#### Exercise goal:
Line by line, retype the material with nothing left out.

#### Collected material:
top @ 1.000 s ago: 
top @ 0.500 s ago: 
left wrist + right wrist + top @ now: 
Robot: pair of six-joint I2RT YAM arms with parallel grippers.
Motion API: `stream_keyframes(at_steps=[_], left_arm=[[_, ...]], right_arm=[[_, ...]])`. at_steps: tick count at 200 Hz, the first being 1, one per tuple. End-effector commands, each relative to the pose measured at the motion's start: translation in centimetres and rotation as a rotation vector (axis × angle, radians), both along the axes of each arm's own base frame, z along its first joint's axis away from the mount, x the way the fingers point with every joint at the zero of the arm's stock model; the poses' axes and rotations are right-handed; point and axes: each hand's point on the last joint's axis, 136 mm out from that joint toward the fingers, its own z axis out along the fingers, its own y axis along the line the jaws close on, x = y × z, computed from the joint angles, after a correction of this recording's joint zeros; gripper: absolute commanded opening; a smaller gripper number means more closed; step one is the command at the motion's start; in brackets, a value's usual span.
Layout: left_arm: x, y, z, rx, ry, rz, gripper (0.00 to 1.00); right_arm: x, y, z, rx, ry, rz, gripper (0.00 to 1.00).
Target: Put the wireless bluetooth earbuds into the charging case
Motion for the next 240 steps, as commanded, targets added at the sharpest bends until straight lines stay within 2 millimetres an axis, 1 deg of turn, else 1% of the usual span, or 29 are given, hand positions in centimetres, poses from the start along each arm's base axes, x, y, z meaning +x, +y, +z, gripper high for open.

#### Exercise answer:
top @ 1.000 s ago: 
top @ 0.500 s ago: 
left wrist + right wrist + top @ now: 
Robot: pair of six-joint I2RT YAM arms with parallel grippers.
Motion API: `stream_keyframes(at_steps=[_], left_arm=[[_, ...]], right_arm=[[_, ...]])`. at_steps: tick count at 200 Hz, the first being 1, one per tuple. End-effector commands, each relative to the pose measured at the motion's start: translation in centimetres and rotation as a rotation vector (axis × angle, radians), both along the axes of each arm's own base frame, z along its first joint's axis away from the mount, x the way the fingers point with every joint at the zero of the arm's stock model; the poses' axes and rotations are right-handed; point and axes: each hand's point on the last joint's axis, 136 mm out from that joint toward the fingers, its own z axis out along the fingers, its own y axis along the line the jaws close on, x = y × z, computed from the joint angles, after a correction of this recording's joint zeros; gripper: absolute commanded opening; a smaller gripper number means more closed; step one is the command at the motion's start; in brackets, a value's usual span.
Layout: left_arm: x, y, z, rx, ry, rz, gripper (0.00 to 1.00); right_arm: x, y, z, rx, ry, rz, gripper (0.00 to 1.00).
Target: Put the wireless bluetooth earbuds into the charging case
Motion for the next 240 steps, as commanded, targets added at the sharpest bends until straight lines stay within 2 millimetres an axis, 1 deg of turn, else 1% of the usual span, or 29 are given, hand positions in centimetres, poses from the start along each arm's base axes, x, y, z meaning +x, +y, +z, gripper high for open.

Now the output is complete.